Requirement:
Please count how many lines below contain the word "bottle" and give nothing but that figure.

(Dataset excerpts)
..............................
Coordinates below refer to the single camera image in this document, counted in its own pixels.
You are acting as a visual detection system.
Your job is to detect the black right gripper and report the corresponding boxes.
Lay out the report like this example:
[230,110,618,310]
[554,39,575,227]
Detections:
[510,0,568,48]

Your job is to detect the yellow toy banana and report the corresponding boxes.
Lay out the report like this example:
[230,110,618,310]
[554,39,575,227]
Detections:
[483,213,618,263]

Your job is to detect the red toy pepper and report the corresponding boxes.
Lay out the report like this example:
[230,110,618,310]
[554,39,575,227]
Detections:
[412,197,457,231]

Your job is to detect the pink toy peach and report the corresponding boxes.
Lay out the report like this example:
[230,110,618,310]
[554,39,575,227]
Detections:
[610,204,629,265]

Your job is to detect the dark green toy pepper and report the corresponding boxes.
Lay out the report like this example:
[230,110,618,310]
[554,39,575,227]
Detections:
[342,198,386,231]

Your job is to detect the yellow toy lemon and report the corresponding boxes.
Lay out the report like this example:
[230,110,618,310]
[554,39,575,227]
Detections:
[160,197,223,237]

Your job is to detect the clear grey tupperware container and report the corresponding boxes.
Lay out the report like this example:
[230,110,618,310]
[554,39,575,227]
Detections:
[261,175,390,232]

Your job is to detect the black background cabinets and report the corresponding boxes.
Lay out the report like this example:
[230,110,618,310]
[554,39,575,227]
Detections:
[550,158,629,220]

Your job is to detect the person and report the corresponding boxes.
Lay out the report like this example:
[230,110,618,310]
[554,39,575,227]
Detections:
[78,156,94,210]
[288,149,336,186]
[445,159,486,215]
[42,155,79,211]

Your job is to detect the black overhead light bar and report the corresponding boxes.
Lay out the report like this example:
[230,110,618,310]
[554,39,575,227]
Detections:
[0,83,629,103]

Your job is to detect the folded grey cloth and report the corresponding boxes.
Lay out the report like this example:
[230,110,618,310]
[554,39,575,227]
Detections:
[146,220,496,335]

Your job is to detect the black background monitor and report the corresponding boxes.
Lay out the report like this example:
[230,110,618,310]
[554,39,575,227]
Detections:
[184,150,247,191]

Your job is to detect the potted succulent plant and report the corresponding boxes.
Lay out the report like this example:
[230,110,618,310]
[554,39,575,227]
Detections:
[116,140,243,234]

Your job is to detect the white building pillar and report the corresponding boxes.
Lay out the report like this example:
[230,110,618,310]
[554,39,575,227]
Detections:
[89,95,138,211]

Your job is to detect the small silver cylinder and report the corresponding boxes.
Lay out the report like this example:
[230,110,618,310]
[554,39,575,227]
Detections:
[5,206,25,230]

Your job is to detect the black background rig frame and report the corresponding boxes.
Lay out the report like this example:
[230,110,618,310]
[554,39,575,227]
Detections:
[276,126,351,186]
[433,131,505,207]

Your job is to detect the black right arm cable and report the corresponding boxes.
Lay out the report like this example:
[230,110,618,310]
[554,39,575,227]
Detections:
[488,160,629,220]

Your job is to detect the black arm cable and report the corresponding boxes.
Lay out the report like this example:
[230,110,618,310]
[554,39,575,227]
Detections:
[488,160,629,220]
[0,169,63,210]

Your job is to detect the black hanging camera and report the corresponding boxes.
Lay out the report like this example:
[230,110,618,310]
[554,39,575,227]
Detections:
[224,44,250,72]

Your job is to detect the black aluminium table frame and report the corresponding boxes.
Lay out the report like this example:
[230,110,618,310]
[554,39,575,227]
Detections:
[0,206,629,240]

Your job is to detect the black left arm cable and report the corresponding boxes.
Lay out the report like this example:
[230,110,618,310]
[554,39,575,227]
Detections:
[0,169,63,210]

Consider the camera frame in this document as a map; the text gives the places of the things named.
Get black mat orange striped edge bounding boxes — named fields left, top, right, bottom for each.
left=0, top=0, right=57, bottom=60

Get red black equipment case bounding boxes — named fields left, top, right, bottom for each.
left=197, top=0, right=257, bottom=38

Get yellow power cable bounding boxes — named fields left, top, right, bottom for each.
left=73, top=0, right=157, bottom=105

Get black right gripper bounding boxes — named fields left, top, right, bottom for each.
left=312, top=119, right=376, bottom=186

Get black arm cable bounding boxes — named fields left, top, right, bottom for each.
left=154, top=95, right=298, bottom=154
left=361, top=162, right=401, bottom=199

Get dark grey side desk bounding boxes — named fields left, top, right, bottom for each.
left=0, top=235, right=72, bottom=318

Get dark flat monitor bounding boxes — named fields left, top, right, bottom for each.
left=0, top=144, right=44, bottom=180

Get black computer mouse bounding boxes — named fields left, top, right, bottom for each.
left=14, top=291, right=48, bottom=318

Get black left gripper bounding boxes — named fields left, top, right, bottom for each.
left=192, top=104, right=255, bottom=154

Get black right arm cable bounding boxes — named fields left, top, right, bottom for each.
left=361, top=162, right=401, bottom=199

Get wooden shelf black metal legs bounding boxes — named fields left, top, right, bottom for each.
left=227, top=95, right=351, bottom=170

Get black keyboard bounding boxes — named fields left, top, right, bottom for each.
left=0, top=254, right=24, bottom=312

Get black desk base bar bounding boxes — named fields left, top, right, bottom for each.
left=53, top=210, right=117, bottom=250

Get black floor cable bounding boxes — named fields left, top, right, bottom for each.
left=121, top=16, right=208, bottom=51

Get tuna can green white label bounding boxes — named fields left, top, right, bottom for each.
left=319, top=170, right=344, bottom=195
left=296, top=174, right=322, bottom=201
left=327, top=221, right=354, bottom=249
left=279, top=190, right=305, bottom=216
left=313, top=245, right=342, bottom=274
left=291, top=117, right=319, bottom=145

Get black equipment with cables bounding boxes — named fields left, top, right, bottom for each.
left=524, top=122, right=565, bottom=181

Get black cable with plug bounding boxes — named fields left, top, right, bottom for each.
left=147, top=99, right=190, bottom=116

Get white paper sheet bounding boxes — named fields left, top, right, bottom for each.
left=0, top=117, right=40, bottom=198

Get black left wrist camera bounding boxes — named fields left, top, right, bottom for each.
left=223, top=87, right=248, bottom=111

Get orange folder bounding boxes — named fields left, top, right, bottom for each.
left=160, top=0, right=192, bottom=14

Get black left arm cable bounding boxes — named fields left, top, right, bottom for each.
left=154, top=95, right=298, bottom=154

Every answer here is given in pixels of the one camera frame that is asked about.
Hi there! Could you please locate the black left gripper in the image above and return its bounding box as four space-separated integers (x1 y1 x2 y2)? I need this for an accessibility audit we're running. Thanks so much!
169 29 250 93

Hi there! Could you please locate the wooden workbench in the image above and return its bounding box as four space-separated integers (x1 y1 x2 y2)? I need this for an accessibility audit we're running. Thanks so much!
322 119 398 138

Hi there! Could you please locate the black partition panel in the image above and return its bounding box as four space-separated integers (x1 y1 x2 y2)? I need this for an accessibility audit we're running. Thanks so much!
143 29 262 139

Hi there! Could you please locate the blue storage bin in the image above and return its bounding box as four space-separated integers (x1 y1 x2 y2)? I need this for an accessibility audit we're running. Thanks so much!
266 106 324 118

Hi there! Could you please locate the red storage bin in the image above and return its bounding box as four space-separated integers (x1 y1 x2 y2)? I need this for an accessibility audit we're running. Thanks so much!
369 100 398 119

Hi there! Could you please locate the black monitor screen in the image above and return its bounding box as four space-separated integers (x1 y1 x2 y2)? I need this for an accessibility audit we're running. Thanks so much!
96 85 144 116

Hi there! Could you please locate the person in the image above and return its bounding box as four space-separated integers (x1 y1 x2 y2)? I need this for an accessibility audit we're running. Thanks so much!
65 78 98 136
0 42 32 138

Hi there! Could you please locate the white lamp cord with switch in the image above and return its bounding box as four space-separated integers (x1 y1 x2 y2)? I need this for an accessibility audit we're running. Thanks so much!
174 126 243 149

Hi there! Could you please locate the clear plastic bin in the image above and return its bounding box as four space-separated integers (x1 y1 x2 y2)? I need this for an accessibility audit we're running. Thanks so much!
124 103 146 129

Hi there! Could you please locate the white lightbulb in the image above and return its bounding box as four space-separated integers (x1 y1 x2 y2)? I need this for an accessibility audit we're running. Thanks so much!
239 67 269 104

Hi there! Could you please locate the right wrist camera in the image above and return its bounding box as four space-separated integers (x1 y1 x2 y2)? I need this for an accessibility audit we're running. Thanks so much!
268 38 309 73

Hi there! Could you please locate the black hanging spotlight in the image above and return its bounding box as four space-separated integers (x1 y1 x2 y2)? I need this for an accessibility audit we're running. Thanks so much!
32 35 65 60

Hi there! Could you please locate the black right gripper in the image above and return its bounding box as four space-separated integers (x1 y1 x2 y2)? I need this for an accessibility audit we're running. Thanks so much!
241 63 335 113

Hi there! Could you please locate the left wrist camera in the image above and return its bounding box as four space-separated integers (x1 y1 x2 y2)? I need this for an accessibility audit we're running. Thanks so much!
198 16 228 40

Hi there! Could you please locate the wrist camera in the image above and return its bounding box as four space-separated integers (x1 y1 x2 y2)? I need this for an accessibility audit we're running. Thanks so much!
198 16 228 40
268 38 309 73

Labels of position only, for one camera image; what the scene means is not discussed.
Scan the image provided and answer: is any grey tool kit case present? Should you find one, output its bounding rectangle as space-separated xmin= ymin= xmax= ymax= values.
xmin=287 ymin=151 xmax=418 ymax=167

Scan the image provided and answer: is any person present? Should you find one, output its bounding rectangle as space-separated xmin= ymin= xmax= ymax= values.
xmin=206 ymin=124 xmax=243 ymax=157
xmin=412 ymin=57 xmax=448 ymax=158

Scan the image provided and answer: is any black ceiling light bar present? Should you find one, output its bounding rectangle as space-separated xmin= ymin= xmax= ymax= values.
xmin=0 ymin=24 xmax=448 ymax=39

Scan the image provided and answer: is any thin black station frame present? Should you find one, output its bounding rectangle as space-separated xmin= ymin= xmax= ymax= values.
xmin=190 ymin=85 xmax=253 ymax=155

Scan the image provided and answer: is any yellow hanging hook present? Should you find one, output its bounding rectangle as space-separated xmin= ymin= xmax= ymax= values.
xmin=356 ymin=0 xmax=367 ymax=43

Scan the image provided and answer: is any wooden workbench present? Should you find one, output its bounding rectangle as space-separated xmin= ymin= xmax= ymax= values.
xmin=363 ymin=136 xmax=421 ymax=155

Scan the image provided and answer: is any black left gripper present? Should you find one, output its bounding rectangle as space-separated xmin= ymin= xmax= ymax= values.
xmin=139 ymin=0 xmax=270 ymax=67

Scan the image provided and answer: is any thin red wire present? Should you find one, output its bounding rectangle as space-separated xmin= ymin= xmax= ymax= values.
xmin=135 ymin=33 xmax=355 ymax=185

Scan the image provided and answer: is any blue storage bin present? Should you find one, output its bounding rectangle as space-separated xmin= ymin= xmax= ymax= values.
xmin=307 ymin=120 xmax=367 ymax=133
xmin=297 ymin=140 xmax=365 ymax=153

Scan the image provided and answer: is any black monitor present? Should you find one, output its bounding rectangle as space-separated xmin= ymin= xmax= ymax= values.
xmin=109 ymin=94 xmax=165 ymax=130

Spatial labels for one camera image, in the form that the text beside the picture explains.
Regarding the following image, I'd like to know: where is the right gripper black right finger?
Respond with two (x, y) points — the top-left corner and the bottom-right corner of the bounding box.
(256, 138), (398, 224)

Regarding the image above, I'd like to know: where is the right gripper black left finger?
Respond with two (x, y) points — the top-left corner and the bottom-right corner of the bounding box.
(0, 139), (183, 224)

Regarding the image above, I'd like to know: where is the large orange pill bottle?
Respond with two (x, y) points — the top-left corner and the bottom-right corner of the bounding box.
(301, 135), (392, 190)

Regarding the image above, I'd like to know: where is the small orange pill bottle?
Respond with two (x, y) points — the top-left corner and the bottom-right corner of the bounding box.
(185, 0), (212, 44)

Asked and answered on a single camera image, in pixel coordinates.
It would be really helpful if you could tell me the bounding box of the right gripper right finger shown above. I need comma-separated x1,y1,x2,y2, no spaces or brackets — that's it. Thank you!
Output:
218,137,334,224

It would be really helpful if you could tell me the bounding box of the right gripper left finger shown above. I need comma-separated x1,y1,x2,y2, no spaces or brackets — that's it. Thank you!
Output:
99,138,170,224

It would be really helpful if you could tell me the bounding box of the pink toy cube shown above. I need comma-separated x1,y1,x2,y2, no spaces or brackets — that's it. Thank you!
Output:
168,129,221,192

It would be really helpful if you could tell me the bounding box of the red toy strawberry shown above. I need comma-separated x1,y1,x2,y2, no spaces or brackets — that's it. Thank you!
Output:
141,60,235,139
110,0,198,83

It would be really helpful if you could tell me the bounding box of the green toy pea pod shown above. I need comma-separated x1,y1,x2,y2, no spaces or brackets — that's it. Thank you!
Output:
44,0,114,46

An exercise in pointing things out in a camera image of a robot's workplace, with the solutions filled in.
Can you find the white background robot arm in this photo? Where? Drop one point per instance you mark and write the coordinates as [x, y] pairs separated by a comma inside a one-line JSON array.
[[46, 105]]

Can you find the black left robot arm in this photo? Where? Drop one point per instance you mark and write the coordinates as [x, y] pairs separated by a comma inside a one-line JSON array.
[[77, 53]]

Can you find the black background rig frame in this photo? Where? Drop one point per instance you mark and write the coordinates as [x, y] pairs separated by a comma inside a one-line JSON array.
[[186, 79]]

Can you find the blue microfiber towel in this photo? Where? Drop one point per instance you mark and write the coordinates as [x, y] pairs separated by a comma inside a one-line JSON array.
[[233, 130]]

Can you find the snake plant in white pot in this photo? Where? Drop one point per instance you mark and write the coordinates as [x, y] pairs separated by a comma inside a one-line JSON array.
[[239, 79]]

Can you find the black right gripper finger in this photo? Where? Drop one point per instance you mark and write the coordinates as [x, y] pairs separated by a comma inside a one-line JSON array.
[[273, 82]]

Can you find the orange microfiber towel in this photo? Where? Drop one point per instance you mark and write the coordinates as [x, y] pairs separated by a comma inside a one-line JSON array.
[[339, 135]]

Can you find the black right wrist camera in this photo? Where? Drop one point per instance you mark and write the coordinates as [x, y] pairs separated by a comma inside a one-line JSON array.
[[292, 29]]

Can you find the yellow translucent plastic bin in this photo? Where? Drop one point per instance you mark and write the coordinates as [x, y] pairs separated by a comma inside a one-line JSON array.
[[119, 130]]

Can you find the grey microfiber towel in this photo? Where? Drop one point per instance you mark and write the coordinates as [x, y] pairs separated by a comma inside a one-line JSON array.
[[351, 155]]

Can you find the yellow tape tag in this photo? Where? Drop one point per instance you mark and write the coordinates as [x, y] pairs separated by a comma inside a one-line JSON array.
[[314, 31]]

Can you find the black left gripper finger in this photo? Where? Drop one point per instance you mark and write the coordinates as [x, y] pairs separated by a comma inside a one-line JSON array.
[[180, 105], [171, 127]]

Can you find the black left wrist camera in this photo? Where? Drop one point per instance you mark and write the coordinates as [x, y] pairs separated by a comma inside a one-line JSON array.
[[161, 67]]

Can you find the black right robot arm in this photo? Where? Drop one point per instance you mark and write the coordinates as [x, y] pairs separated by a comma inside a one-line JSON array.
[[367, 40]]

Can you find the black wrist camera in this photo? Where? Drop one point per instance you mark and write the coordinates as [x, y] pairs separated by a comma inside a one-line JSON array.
..............................
Output of the exercise:
2